The other option I would have as a self-published authors that I didn’t have when published through a smell press was to enroll in KDP Select. KDP Select is a program in which your eBook is only available on Amazon. This was not something I initially wanted to do, because I like the idea of having my book available “wide” (on all platforms-B&N, Kobo, iTunes). I have a Nook, I don’t have a Kindle, so I figured if I couldn’t even get my own book, it probably wasn’t the best solution for me. But the more I learned about KDP Select, the more appealing it was. Being in KDP Select means your book is in Kindle Unlimited–where there are thousands of Amazon readers who can borrow your book for free. Even though they don’t pay to borrow it, Amazon does pay you for borrows and page reads. That is a low-cost entry point for readers who may not normally take a chance on buying a book from a new or unknown author. Also, publishing through Amazon, you can take advantage of Amazon advertising. A lot of authors I know are having a lot of success with Amazon advertising, and I wanted to explore that. The other benefit of KDP Select is that you get to have 5 free days every 90 days, which is another low-cost entry point for new readers. For me, at this point, it’s not about making money, it’s about getting my book into the hands of more readers, and beginning to build a following. So I really liked the idea of exploring all of those things, and I could not do that without being a self-published author.
Pricing Promotions and Data
The other promotional tactic that a lot of indie authors are having success with is price-drop promotions. Traditional publishers are getting clued into this, and I could do this through my indie publisher. I did two $.99 promotions on the Kindle eBook, and it worked all right. I had to email my publisher, and he had to contact Amazon, so it just required additional coordination to make sure it was getting done. We weren’t able to do the price drop promotion on the other platforms like B&N, for some reason which is still unclear to me. But again, it was really hard to see in real time the success of these promotions, or the promotional sites I was paying to promote my “deal” on, because I didn’t have access to real time sales data. As a self-published author, I could time my promotions over several days, and then see exactly how many books sold on what days, and identify which promo sites were successful for my book. It was just one more thing that I thought–if I was doing this myself, I could do this more effectively.
Publishing the sequel
The other big factor is that I’m publishing the sequel, Sunburner, this summer. My publishing contract for Moonburner is for 3 years, and I knew at the end of the 3 years, I would want to get my rights back and try self-publishing for all of these reasons. So, even if I wasn’t going to terminate early, I was going to get my rights back eventually. At that point, my publisher would retain the cover and interior design, and I would need to re-do Moonburner. I realized that if I self-published Sunburner this summer, designing it to match Moonburner as it is now, I’d have to redo both books when I got my Moonburnber rights in 18 months. That’s not inexpensive, and a lot of work for me as well, so I realized it was preferable to pull the trigger and re-self-publish Moonburner now, so I only have to redo one book.

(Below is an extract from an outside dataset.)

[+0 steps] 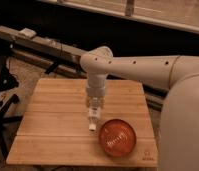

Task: Place the bottle in the ceramic bowl

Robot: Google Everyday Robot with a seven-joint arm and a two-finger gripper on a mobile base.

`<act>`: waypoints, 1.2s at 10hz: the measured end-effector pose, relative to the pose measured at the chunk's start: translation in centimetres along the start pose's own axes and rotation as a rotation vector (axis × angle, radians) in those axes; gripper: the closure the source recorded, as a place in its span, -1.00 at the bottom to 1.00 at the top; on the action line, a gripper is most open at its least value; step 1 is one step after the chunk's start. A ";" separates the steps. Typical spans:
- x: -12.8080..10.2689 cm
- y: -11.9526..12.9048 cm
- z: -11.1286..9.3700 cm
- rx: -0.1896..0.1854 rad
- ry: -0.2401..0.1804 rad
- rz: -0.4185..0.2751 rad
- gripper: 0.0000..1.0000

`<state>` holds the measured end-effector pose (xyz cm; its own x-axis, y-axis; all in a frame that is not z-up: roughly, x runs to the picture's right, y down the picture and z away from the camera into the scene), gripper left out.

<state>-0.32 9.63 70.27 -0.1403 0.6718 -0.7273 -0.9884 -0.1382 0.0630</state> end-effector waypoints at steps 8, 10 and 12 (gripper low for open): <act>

So, those were the factors that played into my decision to leave Soul Fire and self-publish. There are some downsides to being self-published–like you get a little additional street cred from being with an indie publisher versus being self-published. It’s potentially easier to get into libraries and bookstores, and some review sites or bloggers will not accept self-published books. But really, I found (and this is another thing I couldn’t have known before I indie published) that I’m not getting into bookstores and libraries anyway, and I’m not getting any traction with bloggers or review sites where I don’t have a pre-established relationship, so I don’t see a downside for me personally. I don’t feel that I’m losing anything.
Everyone’s path is different, of course, and there was a lot of value for me in having my book published for me the first time. It would have been pretty overwhelming to learn how to produce a book and learn to market all at the same time. But now that I do have additional knowledge and education, I think it’s time for me to strike it out on my own!
Hopefully you will all check out the newly refurbished and relaunched Moonburner in August, and Sunburner in September! Stay tuned for the amazing new covers, plus lots of fun extras I have up my sleeve, like a book trailer, map of Kita and Miina, and character sketches of Kai and Hiro!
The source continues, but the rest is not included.